__EXERCISE INSTRUCTIONS__
Print the listing below word for word, but drop any pictures it contains.
-- Opening Marker --
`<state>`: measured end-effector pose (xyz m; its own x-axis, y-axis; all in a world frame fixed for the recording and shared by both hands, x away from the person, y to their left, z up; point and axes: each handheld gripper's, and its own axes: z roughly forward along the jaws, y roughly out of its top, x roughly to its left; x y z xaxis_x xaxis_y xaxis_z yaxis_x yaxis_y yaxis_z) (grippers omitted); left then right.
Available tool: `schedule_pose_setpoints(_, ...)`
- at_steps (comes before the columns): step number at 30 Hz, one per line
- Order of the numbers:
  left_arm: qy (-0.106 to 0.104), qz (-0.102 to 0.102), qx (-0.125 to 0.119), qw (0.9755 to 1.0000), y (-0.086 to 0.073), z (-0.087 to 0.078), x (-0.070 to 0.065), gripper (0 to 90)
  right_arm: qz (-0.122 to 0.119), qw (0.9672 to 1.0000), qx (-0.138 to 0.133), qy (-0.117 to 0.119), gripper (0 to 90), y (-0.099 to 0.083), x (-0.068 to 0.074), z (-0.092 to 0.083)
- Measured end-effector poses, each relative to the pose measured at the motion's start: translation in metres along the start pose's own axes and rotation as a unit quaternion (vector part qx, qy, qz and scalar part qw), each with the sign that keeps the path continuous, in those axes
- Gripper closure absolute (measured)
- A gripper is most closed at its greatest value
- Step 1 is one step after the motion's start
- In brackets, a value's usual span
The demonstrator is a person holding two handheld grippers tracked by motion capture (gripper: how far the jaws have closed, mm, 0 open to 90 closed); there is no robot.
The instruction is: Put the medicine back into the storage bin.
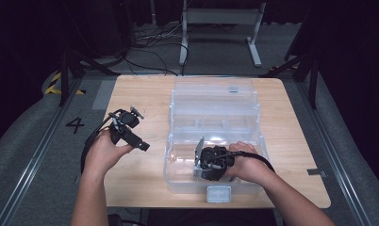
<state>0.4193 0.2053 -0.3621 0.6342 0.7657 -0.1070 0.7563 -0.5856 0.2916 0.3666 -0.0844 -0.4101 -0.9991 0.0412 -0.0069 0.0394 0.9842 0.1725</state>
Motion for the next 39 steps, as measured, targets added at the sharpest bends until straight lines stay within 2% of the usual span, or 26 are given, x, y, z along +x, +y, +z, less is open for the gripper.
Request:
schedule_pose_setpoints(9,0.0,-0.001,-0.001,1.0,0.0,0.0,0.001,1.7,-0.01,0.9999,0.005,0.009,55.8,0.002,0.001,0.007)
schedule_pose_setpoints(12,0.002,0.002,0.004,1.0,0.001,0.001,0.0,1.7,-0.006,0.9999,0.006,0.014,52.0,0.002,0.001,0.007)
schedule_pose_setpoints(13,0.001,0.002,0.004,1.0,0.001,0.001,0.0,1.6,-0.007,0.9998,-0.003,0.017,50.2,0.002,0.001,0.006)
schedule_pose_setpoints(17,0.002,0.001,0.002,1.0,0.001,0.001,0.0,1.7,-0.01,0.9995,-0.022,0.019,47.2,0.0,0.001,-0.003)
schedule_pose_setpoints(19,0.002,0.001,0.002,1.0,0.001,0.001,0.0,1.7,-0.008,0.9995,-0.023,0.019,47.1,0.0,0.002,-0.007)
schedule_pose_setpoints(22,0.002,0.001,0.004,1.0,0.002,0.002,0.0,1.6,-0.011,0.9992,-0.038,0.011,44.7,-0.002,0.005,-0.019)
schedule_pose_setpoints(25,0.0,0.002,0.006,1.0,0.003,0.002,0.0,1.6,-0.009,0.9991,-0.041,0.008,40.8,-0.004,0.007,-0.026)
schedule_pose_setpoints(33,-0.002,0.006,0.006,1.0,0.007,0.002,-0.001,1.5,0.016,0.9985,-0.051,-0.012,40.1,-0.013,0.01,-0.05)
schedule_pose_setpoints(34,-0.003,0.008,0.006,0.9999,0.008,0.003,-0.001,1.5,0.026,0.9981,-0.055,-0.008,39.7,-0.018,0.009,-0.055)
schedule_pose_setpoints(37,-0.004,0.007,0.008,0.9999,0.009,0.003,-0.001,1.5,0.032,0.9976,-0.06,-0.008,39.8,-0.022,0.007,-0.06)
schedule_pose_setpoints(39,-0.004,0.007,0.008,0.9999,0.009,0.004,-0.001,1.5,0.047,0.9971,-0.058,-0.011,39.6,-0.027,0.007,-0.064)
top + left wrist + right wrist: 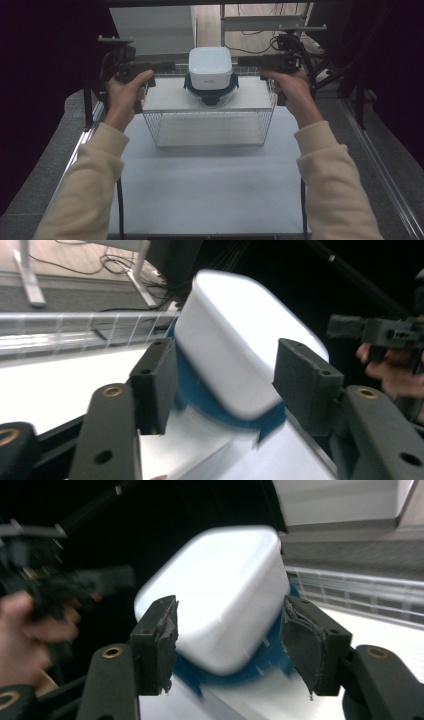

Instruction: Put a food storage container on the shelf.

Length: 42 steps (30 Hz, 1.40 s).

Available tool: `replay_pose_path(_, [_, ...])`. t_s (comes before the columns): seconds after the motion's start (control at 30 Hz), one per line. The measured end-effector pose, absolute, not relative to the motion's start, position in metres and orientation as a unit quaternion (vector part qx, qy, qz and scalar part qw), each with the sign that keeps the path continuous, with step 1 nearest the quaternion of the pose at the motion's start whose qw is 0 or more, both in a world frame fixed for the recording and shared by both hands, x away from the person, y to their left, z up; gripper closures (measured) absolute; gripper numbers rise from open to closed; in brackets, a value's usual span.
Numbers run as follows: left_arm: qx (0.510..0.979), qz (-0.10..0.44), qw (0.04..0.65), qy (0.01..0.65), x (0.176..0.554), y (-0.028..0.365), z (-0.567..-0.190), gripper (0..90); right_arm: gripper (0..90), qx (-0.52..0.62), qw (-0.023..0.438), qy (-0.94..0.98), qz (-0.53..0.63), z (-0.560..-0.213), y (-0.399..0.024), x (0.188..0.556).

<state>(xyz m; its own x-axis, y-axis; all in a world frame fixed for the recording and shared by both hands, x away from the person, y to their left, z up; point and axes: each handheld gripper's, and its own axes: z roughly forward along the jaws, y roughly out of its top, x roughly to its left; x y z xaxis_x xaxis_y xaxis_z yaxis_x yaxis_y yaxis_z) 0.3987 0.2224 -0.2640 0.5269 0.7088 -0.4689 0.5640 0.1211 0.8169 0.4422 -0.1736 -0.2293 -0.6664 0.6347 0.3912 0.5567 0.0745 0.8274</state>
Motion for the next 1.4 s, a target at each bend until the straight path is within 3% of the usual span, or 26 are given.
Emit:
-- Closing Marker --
__ANSWER TO THIS EXERCISE__
`<state>`: measured end-effector pose (xyz m; its own x-axis, y-axis; all in a world frame fixed for the recording and shared by both hands, x away from the person, y to their left, z up; point and axes: each handheld gripper's, and its own axes: z roughly forward along the jaws, y roughly out of its top, x roughly to its left; x y z xaxis_x xaxis_y xaxis_z yaxis_x yaxis_y yaxis_z) (grippers omitted); left then right.
Available tool: `schedule_pose_setpoints(_, ...)`
- at_steps (comes before the columns): step number at 30 Hz, one per line
- Order of the numbers:
  left_arm: qy (-0.106 to 0.104), qz (-0.102 to 0.102), qx (-0.125 to 0.119), qw (0.9755 to 1.0000), y (-0.086 to 0.073), z (-0.087 to 0.078), x (-0.070 to 0.065), gripper (0 to 90)
  right_arm: qz (-0.122 to 0.119), qw (0.9672 to 1.0000), qx (-0.138 to 0.133), qy (-0.117 to 0.119), gripper (0 to 90), y (-0.099 to 0.083), x (-0.068 to 0.074), z (-0.092 to 0.083)
- Measured end-effector poses, each relative to the pose measured at the motion's start: translation in metres along the start pose's own axes and rotation as a unit quaternion (vector part qx, qy, qz and scalar part qw), each with the sign that keeps the path continuous, in those axes
- Gripper closure absolute (measured)
- A gripper is most closed at its greatest value
- Step 1 is one step after the motion's start
- In brackets, a value's usual span
The demonstrator is a person holding two handheld grippers tracked by motion capture (gripper: how far the jaws have closed, mm, 0 open to 90 closed); there is no robot.
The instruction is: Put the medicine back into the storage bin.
<state>0.4193 0.2053 -0.3621 0.6342 0.7657 -0.1070 0.7563 -0.5856 0.2916 0.3666 -0.0844 -0.4101 -0.9991 0.0412 -0.0069 0.0394 0.9842 0.1725</state>
Motion for the next 39 steps, as measured, targets added at the sharpest bends until straight lines stay within 2% of the usual span, or 26 are given, x, y, z along +x, +y, +z, less is open for the gripper.
Request:
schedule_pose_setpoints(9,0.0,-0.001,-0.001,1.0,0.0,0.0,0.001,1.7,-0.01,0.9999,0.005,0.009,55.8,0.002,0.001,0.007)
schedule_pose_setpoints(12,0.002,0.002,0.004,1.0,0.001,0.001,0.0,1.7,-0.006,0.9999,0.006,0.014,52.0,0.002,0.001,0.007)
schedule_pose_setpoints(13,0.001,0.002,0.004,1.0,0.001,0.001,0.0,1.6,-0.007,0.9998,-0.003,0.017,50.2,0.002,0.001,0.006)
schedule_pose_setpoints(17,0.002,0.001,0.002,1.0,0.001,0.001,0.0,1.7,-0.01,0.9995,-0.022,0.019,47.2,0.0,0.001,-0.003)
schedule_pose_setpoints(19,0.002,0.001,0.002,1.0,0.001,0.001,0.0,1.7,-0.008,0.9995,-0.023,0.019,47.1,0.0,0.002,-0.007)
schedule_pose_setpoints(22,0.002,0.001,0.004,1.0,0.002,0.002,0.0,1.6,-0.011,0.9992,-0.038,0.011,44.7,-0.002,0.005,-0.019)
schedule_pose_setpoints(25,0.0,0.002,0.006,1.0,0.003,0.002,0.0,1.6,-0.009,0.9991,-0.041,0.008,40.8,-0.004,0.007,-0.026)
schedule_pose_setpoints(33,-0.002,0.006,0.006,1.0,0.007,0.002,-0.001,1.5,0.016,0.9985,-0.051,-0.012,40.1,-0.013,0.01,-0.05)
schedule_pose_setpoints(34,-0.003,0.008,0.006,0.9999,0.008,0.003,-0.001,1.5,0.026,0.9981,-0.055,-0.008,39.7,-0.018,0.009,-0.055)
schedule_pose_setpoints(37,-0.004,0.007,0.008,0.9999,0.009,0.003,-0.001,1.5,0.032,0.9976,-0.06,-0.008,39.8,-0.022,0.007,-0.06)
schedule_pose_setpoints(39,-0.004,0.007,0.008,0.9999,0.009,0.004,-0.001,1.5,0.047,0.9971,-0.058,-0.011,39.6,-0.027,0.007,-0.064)
top + left wrist + right wrist: 

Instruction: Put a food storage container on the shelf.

Length: 42 steps (30 Hz, 1.40 s).

Available tool: `replay_pose_path(_, [_, ...])`. t_s (comes before the columns): seconds after the motion's start (control at 30 Hz), one per line. The measured end-effector pose, absolute, not relative to the motion's start, position in metres and orientation as a unit quaternion (vector part qx, qy, qz and scalar part qw), each with the sign that keeps the path continuous, with step 1 nearest the quaternion of the pose at the motion's start whose qw is 0 or more, both in a world frame fixed for the recording and shared by both hands, x away from the person, y to their left, z up; gripper closures (measured) absolute; gripper numbers rise from open to closed; in brackets, a value's usual span.
Numbers run as follows: left_arm: qx (0.510..0.979), qz (-0.10..0.44), qw (0.04..0.65), qy (0.01..0.65), x (0.176..0.554), y (-0.028..0.365), z (-0.567..-0.190), gripper (0..90); right_arm: gripper (0..90), qx (-0.52..0.62), qw (-0.023..0.438), qy (-0.94..0.98), qz (-0.53..0.63), z (-0.560..-0.213), y (-0.399..0.024), x (0.188..0.556).

<state>(xyz m; its own x-axis, y-axis; all in a world frame fixed for the recording and shared by both hands, x away from the person, y to their left, z up; point and axes: each handheld gripper's, and its own axes: z roughly forward along the jaws, y roughly out of its top, x roughly to its left; x y z xaxis_x xaxis_y xaxis_z yaxis_x yaxis_y yaxis_z) 0.3987 0.2224 -0.2640 0.5269 0.7088 -0.4689 0.5640 0.1211 0.8169 0.4422 -0.1736 -0.2293 -0.6664 0.6347 0.3912 0.5567 0.0745 0.8274</state>
Motion for the next 1.4 s, a target at each bend until the straight path is within 3% of the usual span, or 26 are given.
Emit:

There's nothing left to add to the output.